**Goal of the exercise:** Return every line of the data that contains the string "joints".
··· Exercise inputs
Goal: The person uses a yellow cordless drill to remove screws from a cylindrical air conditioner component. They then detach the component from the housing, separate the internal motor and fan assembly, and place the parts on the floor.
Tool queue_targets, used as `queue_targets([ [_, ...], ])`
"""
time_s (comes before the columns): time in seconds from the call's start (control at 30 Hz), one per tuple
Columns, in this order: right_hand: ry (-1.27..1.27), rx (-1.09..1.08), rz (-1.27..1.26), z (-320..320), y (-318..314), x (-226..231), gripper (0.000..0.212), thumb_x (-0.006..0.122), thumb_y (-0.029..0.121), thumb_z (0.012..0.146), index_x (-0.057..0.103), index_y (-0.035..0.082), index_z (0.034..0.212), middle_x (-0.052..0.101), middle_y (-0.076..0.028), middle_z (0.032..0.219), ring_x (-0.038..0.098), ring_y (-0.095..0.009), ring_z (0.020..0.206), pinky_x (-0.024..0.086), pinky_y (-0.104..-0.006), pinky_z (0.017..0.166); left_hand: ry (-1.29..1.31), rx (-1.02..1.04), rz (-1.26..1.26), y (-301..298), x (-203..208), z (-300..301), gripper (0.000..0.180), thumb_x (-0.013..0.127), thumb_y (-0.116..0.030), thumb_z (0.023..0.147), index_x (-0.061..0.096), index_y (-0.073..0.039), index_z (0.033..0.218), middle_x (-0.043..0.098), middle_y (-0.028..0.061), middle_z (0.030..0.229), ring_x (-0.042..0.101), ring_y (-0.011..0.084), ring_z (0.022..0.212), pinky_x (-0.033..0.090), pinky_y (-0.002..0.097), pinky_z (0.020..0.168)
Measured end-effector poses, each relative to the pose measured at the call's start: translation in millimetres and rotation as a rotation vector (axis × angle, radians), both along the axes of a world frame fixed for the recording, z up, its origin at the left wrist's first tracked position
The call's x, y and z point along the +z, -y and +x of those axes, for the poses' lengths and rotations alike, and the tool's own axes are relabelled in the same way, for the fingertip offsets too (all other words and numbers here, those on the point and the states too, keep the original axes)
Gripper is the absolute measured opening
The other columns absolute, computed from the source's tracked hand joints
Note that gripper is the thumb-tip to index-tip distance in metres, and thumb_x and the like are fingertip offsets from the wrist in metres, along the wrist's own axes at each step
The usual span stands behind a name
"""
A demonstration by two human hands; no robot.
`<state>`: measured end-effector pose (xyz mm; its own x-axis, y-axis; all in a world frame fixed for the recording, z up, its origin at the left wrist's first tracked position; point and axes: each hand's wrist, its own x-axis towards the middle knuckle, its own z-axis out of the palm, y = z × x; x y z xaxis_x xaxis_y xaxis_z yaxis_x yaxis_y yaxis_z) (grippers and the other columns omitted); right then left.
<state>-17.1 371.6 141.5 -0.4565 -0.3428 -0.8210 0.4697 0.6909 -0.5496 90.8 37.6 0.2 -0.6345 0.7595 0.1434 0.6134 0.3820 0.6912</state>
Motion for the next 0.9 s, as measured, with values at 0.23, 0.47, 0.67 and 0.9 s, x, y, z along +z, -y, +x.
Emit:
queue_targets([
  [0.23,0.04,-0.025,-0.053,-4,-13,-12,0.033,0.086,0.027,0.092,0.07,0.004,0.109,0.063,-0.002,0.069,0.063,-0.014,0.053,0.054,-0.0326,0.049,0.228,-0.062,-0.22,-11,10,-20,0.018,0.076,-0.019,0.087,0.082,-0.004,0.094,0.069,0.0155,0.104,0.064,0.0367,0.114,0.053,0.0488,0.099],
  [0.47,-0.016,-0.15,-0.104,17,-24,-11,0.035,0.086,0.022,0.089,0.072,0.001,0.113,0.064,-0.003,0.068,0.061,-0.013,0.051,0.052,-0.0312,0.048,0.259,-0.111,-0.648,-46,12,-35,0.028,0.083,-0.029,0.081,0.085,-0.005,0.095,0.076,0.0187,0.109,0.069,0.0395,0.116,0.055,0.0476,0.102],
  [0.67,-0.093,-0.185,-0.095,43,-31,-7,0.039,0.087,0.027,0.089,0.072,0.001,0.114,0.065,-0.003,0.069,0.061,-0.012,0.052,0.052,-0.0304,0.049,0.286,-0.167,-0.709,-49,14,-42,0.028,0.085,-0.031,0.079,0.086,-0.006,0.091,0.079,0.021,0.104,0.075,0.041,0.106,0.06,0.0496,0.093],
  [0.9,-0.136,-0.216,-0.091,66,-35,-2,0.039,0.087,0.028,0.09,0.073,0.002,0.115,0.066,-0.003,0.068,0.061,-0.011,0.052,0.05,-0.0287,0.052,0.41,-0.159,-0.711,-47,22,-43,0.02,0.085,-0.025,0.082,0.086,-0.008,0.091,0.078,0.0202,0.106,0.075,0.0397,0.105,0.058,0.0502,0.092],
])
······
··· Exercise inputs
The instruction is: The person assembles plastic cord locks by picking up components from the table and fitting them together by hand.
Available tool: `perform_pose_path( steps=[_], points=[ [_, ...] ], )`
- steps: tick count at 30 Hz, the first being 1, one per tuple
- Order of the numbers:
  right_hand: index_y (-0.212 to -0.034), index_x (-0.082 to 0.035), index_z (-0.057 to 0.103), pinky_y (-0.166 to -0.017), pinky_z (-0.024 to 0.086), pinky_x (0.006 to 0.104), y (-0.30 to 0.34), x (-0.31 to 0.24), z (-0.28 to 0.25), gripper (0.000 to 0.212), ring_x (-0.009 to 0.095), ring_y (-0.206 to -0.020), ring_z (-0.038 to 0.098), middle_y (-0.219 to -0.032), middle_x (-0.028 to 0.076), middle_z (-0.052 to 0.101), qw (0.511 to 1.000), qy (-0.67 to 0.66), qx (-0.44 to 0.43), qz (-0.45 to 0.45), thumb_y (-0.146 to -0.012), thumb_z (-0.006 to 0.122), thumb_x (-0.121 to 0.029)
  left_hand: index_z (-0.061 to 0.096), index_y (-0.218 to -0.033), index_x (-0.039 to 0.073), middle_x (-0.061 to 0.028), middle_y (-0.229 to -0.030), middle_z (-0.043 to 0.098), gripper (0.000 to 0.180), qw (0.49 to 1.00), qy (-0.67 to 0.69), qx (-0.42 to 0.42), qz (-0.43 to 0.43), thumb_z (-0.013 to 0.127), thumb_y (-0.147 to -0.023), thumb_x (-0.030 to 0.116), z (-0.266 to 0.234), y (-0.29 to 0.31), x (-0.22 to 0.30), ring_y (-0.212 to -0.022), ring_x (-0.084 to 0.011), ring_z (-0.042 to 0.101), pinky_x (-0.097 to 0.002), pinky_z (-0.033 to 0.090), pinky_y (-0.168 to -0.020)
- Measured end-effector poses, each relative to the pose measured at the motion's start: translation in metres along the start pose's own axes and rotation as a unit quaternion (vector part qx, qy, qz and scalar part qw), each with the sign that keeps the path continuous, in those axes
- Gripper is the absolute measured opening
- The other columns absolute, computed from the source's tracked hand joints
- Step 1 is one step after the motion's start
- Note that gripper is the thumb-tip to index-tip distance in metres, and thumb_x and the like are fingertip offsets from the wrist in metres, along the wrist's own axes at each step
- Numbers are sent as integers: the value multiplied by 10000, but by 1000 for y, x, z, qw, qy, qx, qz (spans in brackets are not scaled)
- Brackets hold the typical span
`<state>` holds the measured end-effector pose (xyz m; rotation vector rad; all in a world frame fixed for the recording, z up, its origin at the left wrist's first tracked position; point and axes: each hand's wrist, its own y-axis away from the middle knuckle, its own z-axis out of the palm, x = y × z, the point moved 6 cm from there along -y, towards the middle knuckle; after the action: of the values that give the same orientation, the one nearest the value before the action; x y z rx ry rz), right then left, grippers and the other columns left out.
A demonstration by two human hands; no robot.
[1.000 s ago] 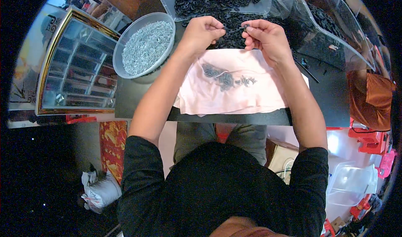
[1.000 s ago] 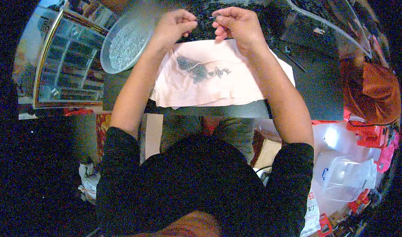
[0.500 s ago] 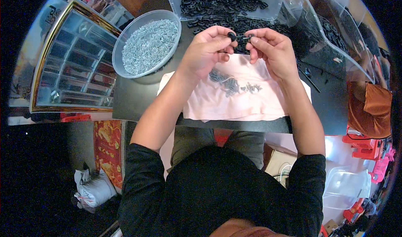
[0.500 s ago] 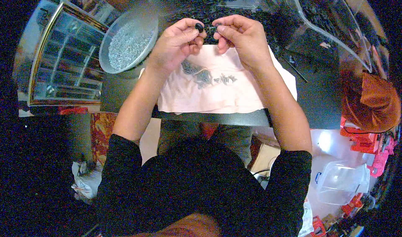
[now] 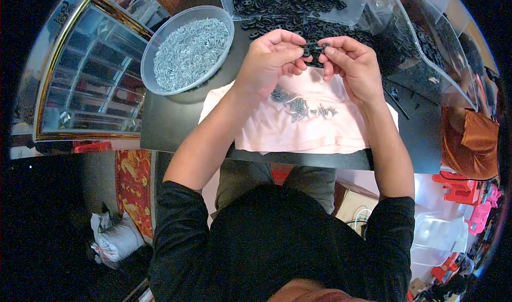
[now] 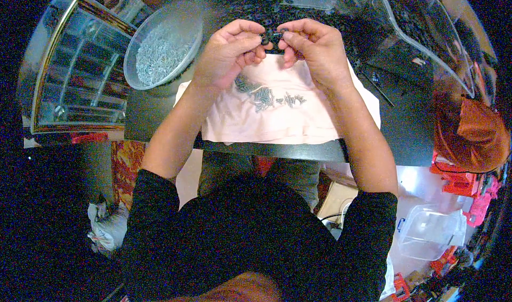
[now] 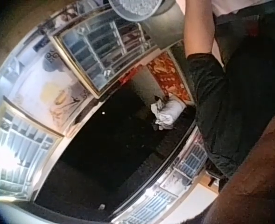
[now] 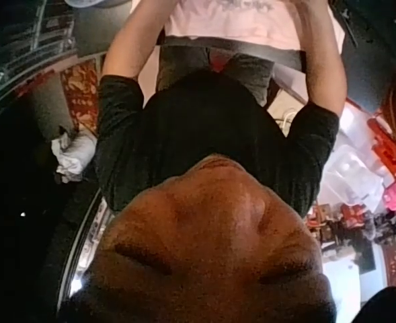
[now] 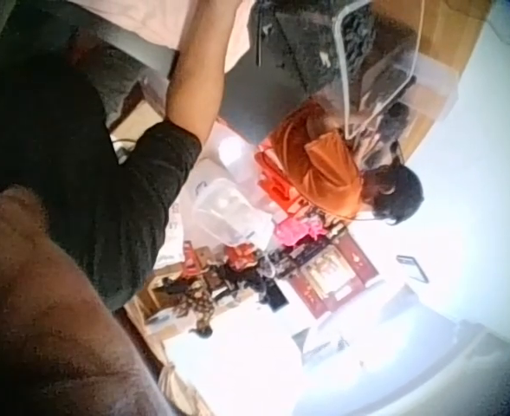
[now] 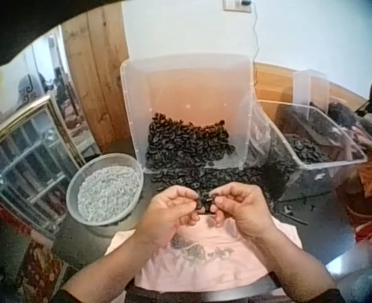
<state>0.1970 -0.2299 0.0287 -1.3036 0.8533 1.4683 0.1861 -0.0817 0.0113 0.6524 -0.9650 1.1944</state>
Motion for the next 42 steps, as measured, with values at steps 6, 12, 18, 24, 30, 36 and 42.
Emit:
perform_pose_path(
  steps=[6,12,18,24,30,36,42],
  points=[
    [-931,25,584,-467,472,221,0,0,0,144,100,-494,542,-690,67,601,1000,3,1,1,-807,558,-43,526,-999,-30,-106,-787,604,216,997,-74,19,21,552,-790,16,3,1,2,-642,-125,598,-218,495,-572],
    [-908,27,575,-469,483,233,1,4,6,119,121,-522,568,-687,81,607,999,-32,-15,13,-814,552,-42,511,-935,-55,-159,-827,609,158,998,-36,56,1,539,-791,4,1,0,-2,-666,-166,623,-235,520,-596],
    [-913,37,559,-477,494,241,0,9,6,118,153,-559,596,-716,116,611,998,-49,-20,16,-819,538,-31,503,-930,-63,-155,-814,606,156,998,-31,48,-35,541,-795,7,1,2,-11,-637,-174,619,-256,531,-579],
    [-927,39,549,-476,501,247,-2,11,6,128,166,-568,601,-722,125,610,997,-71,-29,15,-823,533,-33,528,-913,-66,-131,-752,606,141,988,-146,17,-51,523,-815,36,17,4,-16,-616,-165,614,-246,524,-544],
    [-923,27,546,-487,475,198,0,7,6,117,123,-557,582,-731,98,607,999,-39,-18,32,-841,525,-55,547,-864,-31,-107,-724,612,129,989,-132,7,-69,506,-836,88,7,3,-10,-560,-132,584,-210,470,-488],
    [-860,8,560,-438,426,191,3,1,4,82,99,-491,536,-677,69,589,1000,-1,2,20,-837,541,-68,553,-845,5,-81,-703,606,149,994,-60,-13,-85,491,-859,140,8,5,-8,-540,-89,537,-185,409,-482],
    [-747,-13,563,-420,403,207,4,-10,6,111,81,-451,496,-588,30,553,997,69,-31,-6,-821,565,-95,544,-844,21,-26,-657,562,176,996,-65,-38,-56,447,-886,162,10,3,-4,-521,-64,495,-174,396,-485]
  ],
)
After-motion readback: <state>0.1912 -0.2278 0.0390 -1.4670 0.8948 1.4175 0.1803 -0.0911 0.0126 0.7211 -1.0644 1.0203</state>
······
**Result of this exercise:**
The other columns absolute, computed from the source's tracked hand joints
- The other columns absolute, computed from the source's tracked hand joints

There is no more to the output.